*** Opening of DATA FOR PROCESSING ***

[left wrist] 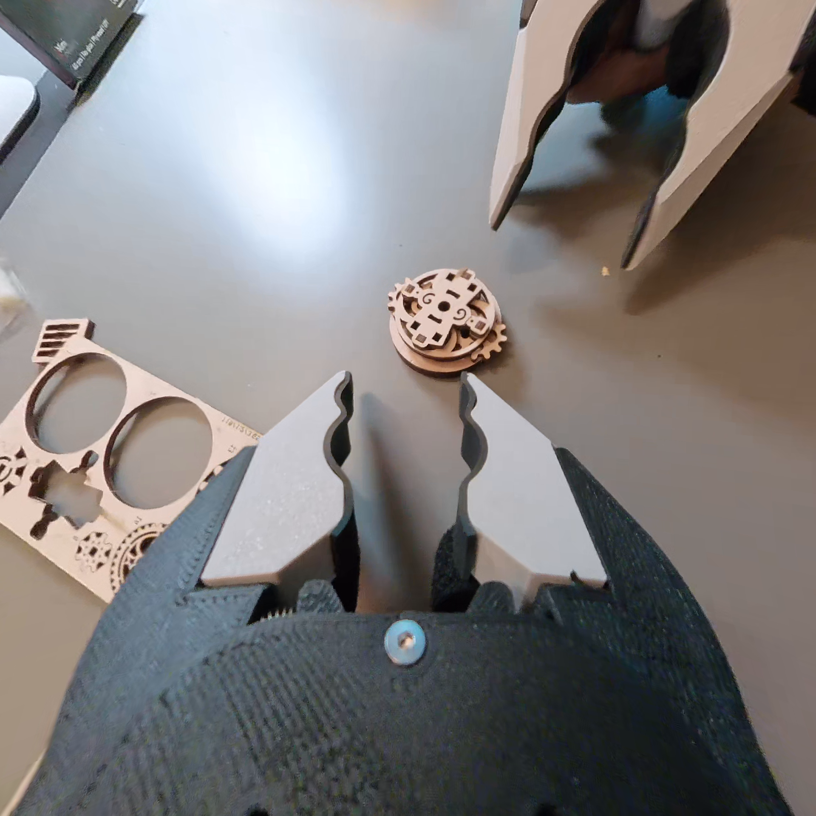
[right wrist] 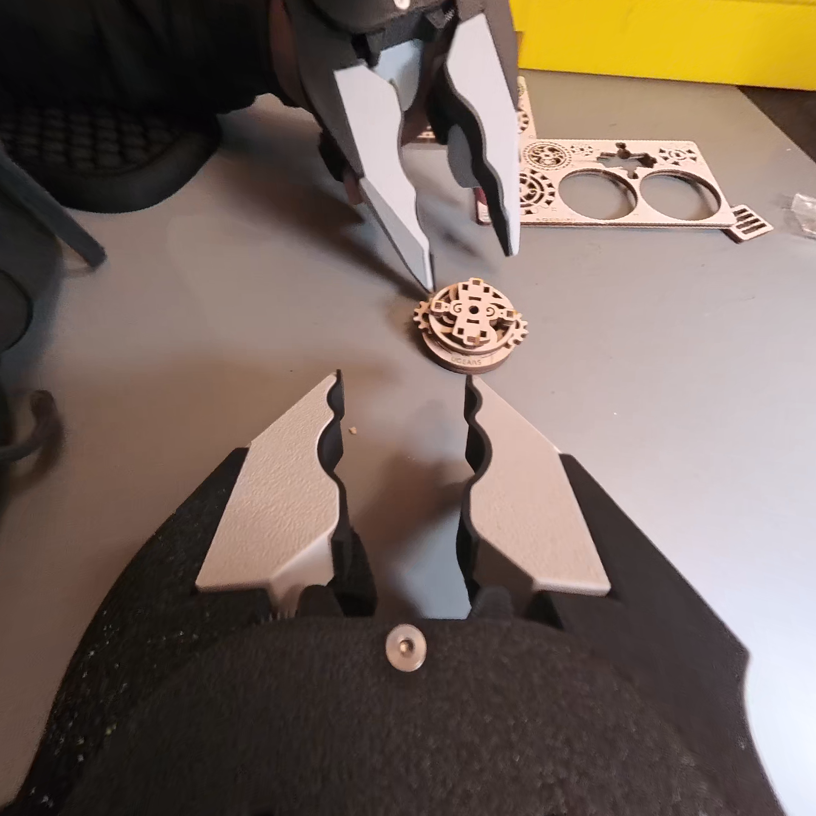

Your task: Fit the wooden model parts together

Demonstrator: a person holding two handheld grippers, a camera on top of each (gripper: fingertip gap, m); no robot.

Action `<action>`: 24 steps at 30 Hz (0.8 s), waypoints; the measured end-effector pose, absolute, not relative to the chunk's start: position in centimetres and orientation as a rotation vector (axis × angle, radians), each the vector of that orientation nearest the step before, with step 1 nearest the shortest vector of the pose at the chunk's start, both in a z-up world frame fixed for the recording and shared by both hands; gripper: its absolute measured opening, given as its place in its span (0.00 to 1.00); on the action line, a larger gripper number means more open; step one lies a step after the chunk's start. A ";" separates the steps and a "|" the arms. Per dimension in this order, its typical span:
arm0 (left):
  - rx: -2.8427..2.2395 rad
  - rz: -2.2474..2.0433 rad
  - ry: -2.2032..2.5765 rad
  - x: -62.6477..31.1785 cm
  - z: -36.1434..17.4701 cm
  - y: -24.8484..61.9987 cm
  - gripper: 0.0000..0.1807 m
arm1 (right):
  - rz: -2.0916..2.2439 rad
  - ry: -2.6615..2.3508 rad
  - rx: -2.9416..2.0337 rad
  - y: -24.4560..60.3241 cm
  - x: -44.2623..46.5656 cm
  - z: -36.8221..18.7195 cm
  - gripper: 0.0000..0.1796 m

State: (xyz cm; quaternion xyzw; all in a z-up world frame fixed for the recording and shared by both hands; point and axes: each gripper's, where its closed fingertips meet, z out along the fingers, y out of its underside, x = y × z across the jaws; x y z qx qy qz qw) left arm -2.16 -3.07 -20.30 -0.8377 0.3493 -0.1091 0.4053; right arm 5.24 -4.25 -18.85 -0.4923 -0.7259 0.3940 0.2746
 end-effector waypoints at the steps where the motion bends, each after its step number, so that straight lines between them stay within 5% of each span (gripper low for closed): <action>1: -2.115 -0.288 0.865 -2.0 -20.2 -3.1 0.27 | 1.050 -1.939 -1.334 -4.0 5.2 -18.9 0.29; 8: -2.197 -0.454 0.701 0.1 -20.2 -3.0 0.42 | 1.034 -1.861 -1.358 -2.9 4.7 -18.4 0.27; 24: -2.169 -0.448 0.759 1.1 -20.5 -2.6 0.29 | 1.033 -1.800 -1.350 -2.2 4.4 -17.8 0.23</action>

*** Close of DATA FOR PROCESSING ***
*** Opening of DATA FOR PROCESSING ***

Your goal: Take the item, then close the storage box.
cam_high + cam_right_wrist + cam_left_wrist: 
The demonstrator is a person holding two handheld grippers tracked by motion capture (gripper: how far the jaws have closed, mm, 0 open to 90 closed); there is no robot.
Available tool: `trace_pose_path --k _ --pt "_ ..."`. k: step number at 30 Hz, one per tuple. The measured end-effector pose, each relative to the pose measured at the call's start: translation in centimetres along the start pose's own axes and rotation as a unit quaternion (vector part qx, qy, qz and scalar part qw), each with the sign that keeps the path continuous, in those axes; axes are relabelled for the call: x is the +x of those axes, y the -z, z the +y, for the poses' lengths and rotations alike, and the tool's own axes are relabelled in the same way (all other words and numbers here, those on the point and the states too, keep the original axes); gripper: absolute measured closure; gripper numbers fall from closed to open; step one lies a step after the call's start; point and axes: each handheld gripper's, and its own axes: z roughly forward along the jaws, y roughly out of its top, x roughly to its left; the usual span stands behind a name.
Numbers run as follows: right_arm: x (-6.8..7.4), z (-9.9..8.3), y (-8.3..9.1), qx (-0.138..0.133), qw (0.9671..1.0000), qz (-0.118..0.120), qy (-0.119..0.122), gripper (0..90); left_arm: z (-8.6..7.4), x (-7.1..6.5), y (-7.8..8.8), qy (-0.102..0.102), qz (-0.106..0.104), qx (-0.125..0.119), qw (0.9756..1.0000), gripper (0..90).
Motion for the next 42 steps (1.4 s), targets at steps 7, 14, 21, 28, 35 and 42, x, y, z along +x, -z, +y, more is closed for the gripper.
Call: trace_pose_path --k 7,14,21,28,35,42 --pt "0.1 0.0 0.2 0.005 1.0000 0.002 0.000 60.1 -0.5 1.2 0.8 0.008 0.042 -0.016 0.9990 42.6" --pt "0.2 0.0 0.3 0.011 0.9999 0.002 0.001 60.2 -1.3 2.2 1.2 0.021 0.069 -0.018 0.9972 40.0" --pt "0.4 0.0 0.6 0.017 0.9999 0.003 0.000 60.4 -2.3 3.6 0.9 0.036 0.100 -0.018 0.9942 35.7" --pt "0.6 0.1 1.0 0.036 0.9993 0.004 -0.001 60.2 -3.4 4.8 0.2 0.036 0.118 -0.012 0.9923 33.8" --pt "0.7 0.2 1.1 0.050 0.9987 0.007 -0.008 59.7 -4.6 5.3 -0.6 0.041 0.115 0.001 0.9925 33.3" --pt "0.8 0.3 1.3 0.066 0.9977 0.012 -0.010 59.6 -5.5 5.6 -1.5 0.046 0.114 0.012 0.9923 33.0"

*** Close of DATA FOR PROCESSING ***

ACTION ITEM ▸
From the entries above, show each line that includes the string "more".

ANSWER FOR THE TASK ▸
Action `<action>`: 24 steps at 30 Hz (0.8 s), waypoints; the measured end-effector pose, absolute, not relative to the chunk's start: position in centimetres and orientation as a rotation vector (axis × angle, radians), each the vector of that orientation nearest the step before, with step 1 nearest the shortest vector of the pose at the chunk's start, both in a z-up world frame fixed for the recording and shared by both hands; gripper: its absolute measured opening, given as its place in its span (0.00 to 1.00); on the action line, a larger gripper number means more open; step one lies a step after the chunk's start. A ";" separates the steps and a "|" the arms. Per dimension in this order, its typical span:
Motion for the next 42 steps (1.4 s), targets at steps 7, 14, 21, 28, 35 and 42, x, y, z along +x, -z, +y, more is closed for the gripper.

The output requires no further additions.